**Activity**
Please transcribe exactly, and only, the lines of the data below between the line holding "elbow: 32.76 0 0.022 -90" and the line holding "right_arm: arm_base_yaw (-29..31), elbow", inclusive.

**Records to use**
· · ·
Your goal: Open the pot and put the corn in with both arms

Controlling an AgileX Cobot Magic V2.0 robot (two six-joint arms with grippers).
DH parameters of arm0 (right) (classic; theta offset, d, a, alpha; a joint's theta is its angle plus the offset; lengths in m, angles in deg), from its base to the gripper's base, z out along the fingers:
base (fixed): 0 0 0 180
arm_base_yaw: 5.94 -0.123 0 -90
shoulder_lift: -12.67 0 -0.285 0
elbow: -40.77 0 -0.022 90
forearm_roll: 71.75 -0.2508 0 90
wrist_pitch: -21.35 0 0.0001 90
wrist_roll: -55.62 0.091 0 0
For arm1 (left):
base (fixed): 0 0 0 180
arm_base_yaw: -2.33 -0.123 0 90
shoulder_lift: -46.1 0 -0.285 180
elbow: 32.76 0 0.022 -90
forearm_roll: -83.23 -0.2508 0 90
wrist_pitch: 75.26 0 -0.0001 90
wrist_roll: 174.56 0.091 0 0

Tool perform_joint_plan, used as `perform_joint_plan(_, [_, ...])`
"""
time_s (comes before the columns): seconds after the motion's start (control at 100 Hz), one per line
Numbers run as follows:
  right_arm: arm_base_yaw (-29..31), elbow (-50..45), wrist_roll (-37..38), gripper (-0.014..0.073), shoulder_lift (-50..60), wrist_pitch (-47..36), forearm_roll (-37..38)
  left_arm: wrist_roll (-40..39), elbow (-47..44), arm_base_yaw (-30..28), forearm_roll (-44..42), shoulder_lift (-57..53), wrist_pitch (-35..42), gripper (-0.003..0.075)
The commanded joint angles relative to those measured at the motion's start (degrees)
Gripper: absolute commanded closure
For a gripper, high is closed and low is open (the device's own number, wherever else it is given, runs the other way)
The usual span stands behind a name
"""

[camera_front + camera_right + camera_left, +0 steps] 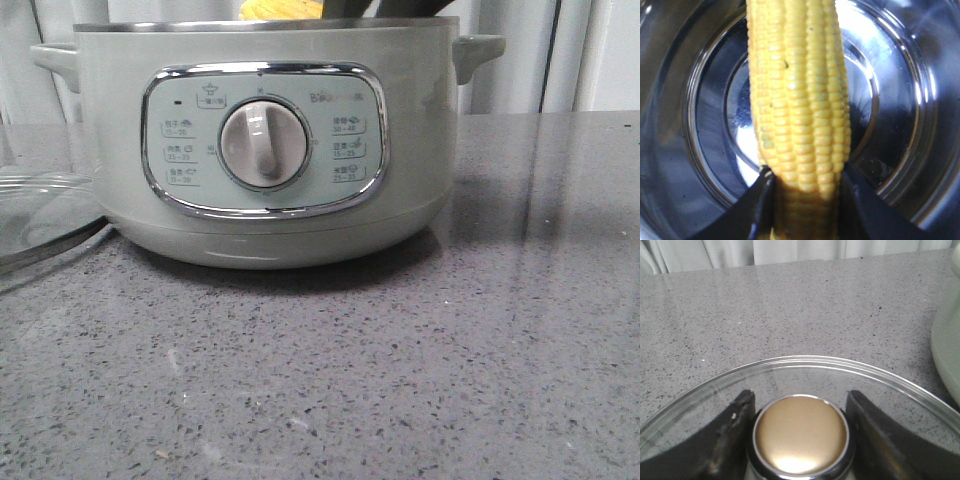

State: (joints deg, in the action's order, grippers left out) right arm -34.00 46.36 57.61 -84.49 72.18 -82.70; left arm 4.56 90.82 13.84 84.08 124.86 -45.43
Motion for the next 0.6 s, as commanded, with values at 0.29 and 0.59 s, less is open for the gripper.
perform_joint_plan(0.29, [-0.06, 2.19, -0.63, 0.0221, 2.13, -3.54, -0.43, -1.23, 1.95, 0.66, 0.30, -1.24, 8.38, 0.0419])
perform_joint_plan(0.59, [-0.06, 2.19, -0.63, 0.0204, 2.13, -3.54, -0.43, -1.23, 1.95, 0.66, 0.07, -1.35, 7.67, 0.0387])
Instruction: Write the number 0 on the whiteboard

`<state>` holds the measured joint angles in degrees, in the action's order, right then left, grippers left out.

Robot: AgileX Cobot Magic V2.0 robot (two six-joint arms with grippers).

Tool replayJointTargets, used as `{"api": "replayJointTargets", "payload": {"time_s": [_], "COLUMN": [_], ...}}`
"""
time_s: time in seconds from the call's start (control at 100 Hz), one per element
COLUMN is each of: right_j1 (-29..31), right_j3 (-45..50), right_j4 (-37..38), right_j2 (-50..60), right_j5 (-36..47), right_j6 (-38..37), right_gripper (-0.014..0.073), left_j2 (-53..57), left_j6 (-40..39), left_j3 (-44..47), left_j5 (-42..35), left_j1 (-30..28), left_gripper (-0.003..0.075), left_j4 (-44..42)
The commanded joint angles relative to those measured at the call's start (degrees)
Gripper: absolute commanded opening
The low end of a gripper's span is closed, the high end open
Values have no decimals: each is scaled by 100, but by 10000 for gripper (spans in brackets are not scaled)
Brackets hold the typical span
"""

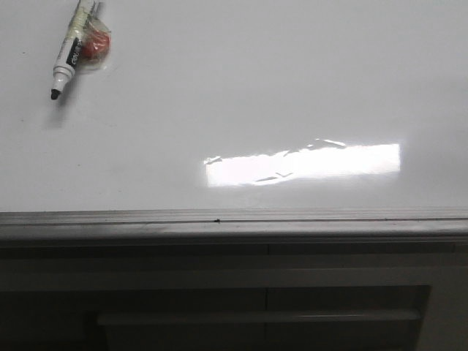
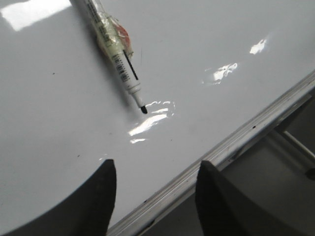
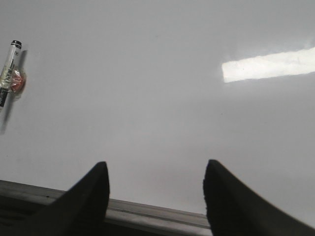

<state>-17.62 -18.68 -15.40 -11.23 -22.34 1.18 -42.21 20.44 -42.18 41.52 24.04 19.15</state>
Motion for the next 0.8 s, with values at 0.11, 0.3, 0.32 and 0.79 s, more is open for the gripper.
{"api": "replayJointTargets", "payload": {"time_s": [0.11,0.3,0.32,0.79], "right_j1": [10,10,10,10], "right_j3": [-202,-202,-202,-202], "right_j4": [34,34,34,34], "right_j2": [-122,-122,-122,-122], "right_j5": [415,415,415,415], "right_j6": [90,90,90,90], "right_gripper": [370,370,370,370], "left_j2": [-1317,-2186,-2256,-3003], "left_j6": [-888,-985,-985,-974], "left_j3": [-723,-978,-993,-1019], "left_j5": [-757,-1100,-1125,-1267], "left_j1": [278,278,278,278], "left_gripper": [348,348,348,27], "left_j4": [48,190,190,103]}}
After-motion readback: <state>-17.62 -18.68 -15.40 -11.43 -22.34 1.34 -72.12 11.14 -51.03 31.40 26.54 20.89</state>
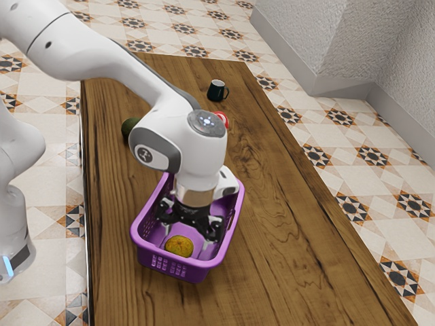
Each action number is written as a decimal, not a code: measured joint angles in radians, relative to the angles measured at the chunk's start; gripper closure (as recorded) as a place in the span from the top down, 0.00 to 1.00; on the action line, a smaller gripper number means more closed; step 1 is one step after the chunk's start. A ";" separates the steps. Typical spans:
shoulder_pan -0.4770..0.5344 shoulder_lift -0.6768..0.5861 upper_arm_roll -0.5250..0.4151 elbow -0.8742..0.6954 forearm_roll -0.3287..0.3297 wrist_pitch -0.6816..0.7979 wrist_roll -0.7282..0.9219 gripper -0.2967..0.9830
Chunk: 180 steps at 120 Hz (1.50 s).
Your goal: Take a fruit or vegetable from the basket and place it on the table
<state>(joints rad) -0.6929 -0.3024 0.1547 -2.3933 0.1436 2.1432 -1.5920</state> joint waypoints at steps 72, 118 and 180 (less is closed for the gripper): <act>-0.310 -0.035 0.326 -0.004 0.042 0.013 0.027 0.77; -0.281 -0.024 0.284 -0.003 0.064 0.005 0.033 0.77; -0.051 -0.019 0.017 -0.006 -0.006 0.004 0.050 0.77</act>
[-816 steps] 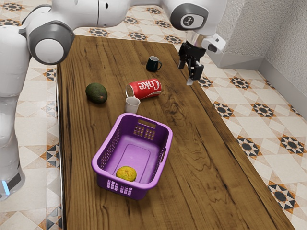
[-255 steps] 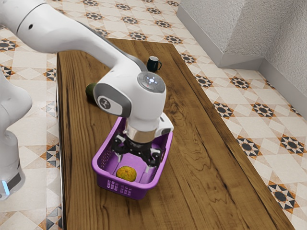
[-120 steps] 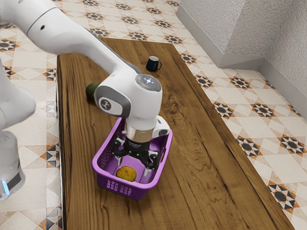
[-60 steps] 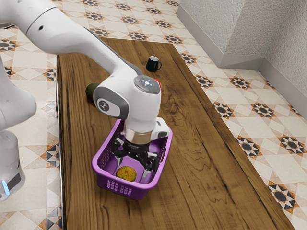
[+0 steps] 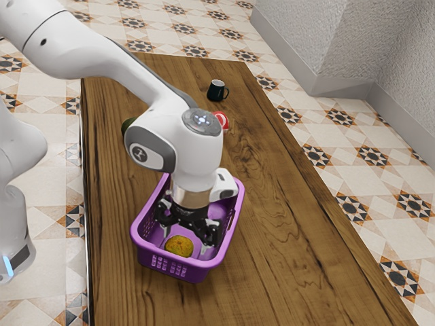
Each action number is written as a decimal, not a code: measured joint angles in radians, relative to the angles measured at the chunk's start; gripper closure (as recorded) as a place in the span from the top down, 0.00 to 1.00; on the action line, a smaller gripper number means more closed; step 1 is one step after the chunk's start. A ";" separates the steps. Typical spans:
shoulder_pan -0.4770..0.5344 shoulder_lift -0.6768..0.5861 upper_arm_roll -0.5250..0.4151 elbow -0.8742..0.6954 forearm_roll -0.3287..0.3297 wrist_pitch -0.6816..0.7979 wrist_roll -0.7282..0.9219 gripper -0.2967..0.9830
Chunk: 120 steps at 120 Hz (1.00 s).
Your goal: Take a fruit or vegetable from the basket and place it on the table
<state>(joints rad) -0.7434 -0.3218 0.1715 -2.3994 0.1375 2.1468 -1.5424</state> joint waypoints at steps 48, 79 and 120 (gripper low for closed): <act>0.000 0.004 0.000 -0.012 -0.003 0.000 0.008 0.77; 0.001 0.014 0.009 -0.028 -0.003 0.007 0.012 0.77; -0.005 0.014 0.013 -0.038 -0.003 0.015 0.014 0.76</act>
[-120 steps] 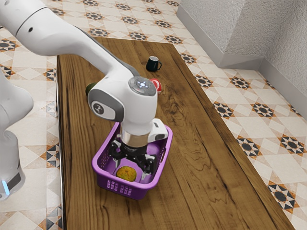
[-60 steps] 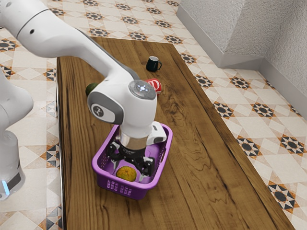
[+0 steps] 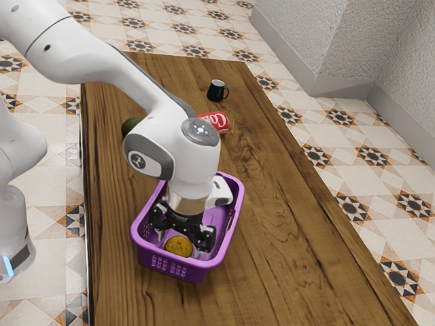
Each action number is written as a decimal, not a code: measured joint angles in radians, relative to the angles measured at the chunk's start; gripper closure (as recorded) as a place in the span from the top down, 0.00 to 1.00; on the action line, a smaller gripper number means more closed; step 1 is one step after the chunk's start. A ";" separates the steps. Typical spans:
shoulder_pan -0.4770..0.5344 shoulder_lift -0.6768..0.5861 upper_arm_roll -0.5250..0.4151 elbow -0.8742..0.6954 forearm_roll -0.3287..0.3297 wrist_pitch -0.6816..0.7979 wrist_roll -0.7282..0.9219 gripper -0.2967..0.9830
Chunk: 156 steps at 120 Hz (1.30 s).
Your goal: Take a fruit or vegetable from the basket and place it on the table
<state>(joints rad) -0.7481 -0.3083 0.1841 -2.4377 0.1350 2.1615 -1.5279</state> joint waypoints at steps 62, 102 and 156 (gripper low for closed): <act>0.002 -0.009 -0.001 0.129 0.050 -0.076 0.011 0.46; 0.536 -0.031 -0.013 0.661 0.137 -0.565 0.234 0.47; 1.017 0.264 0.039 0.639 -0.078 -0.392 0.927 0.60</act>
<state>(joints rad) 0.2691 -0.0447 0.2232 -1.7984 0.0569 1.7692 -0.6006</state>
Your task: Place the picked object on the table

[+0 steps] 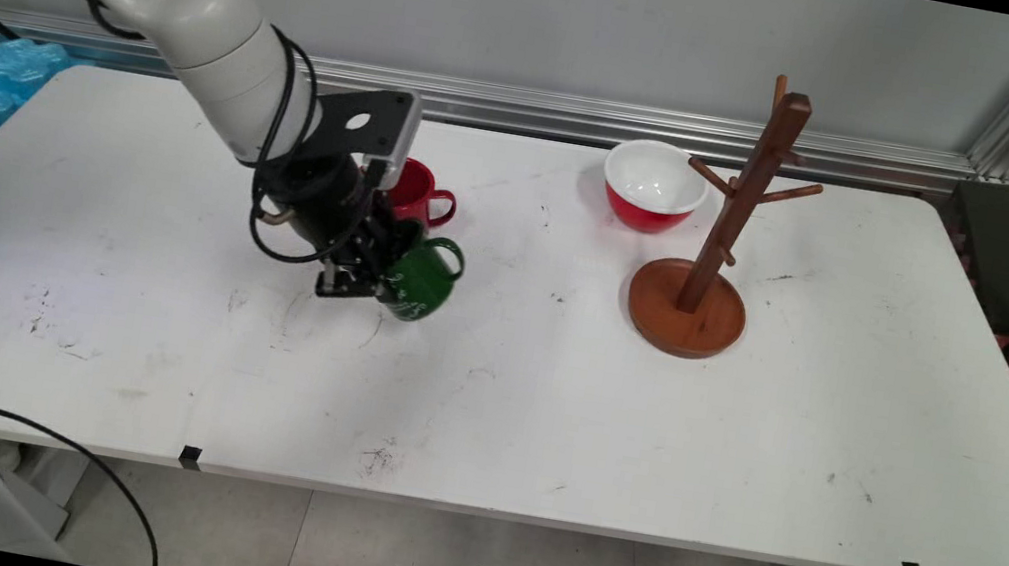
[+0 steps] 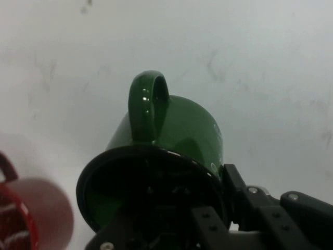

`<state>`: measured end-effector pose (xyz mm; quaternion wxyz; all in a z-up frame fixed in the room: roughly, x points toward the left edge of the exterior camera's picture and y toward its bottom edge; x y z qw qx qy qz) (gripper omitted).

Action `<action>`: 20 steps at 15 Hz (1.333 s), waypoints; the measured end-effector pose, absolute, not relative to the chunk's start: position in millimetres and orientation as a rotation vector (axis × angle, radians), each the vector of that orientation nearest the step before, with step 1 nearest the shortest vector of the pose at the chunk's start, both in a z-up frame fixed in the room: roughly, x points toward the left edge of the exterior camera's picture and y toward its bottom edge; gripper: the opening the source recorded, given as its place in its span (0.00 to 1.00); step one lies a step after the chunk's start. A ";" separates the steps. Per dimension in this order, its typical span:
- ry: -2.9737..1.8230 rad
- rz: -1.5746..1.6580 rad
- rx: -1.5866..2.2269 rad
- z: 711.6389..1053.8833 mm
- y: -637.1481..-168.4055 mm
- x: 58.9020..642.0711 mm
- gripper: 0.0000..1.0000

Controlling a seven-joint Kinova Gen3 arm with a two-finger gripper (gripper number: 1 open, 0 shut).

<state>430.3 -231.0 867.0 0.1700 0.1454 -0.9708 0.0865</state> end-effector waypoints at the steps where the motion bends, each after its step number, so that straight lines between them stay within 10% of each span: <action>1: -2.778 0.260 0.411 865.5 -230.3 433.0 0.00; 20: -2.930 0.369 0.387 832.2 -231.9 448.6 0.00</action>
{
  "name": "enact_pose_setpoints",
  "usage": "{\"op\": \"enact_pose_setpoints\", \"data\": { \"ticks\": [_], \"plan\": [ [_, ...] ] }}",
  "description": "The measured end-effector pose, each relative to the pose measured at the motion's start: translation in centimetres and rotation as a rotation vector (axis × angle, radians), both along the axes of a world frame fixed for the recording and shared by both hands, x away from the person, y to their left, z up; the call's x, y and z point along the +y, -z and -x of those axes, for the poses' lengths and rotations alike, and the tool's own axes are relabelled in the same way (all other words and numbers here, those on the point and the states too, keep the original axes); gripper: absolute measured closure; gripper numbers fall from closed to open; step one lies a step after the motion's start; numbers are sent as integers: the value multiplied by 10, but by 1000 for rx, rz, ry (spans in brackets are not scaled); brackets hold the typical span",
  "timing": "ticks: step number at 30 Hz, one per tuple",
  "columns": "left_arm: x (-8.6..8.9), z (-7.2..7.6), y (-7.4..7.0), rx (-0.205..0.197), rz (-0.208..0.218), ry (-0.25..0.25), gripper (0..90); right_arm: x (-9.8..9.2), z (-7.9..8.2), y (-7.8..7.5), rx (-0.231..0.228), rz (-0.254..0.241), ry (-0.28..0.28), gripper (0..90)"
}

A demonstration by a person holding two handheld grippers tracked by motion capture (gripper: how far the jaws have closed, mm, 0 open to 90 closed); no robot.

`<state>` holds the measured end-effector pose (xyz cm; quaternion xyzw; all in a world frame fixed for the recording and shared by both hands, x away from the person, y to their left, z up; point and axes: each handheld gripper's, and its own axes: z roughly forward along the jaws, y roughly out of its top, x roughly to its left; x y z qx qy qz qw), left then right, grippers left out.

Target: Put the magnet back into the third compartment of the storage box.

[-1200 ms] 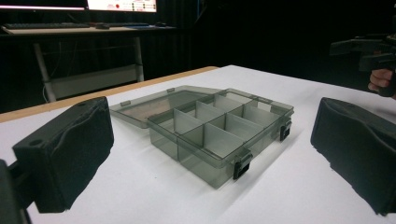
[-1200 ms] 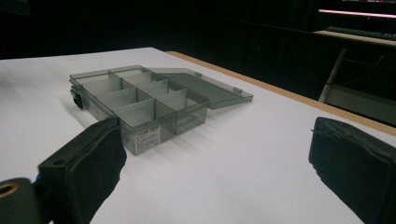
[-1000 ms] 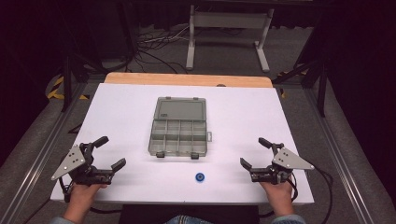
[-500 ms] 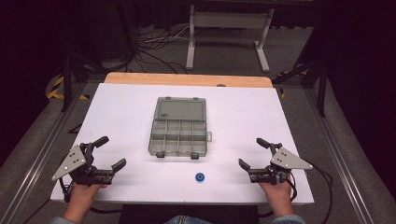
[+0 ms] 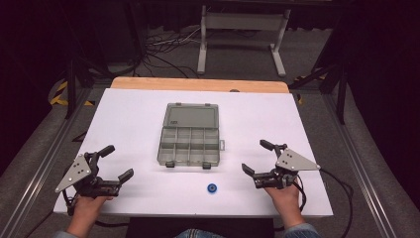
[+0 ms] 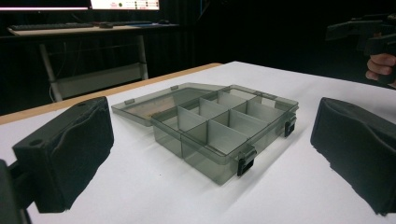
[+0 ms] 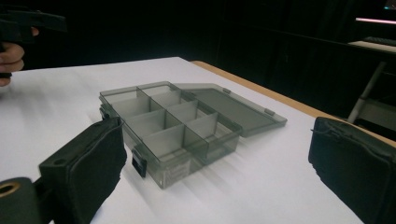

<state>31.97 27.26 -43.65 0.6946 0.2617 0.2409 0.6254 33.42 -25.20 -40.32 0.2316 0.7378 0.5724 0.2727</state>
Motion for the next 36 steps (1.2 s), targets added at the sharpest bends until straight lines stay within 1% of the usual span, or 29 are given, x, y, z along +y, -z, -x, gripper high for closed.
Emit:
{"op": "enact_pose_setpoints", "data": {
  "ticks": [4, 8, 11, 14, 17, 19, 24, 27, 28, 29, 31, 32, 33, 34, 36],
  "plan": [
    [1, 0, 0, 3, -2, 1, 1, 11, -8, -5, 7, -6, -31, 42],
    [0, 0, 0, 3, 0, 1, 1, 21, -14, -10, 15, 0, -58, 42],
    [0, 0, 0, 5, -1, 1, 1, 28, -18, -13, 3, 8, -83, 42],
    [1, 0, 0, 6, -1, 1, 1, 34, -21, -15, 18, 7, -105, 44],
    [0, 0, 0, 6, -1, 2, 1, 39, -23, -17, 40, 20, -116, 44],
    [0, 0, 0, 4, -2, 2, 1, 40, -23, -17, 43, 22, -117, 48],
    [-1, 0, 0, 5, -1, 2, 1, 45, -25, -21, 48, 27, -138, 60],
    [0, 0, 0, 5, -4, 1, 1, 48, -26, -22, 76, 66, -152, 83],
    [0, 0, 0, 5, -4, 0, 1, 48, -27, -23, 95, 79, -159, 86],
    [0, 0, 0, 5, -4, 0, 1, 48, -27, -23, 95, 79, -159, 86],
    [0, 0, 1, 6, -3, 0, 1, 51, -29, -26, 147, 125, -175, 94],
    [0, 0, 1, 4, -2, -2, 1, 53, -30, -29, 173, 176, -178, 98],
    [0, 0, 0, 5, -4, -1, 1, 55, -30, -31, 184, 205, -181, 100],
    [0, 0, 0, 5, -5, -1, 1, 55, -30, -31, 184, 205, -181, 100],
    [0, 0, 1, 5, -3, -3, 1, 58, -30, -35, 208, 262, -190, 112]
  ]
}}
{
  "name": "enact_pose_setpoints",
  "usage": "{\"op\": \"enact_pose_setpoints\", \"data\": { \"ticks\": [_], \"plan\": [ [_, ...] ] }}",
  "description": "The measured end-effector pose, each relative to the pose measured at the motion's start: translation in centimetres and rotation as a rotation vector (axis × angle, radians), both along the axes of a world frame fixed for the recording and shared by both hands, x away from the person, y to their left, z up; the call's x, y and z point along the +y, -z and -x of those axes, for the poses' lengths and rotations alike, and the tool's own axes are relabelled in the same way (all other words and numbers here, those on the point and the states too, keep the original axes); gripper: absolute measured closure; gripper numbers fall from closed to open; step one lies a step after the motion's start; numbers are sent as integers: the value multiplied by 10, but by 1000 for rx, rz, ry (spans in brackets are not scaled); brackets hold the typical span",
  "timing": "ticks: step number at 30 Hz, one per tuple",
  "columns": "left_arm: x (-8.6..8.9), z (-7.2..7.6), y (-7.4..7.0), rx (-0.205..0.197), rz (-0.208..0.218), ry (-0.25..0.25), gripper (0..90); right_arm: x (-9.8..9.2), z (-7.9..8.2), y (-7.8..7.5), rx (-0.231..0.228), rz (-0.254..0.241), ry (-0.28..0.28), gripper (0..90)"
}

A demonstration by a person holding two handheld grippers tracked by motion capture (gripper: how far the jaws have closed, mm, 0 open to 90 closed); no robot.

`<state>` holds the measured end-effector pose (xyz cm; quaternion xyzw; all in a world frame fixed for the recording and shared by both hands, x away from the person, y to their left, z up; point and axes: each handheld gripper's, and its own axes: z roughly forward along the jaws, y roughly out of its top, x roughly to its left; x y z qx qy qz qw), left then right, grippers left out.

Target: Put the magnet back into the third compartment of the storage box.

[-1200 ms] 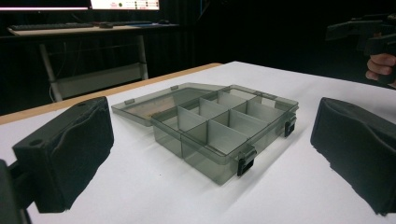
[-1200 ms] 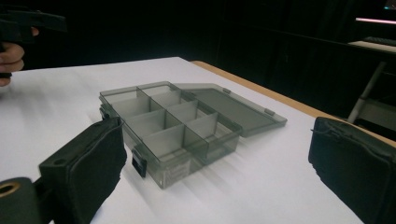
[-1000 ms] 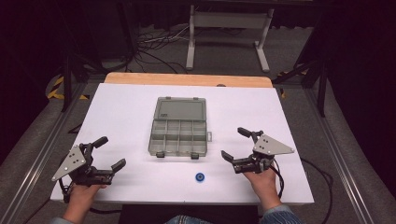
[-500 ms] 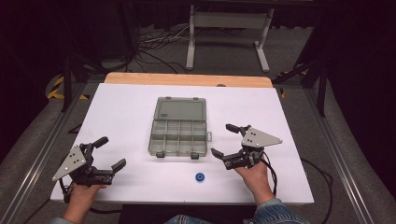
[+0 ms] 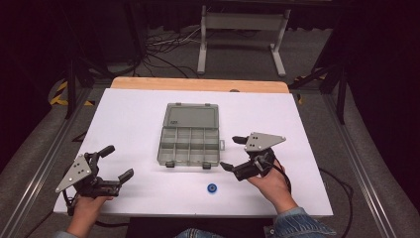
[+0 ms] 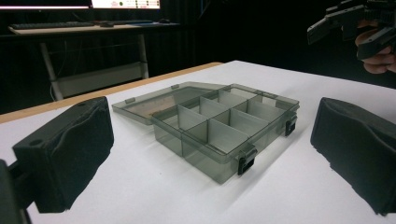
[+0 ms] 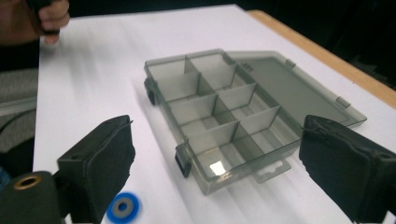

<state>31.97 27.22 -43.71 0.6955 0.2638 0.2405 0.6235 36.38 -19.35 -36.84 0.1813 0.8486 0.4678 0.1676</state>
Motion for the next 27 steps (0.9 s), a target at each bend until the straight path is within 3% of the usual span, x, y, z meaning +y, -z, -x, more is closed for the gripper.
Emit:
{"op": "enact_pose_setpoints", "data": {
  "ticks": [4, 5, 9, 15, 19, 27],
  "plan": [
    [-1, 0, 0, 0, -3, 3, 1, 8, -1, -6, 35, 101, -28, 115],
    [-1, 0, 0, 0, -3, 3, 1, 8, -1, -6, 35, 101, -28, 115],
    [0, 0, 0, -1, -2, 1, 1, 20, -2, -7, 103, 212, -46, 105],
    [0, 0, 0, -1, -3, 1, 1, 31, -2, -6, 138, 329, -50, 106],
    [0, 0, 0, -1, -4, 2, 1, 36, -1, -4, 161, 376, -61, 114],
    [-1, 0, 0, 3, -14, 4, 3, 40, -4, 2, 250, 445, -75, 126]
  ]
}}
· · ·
**Response to the task**
elbow: 32.76 0 0.022 -90
forearm_roll: -83.23 -0.2508 0 90
wrist_pitch: 75.26 0 -0.0001 90
wrist_roll: 174.56 0.091 0 0

Tool perform_joint_plan, used as `perform_joint_plan(_, [_, ...])`
"""
time_s (comes before the columns): seconds after the motion's start (control at 100 Hz), one per line
Numbers run as follows:
  right_arm: arm_base_yaw (-29..31), elbow (-50..45), wrist_roll (-37..38), gripper (-0.014..0.073), shoulder_lift (-50..60), wrist_pitch (-47..36), forearm_roll (-37..38)

This concludes the response.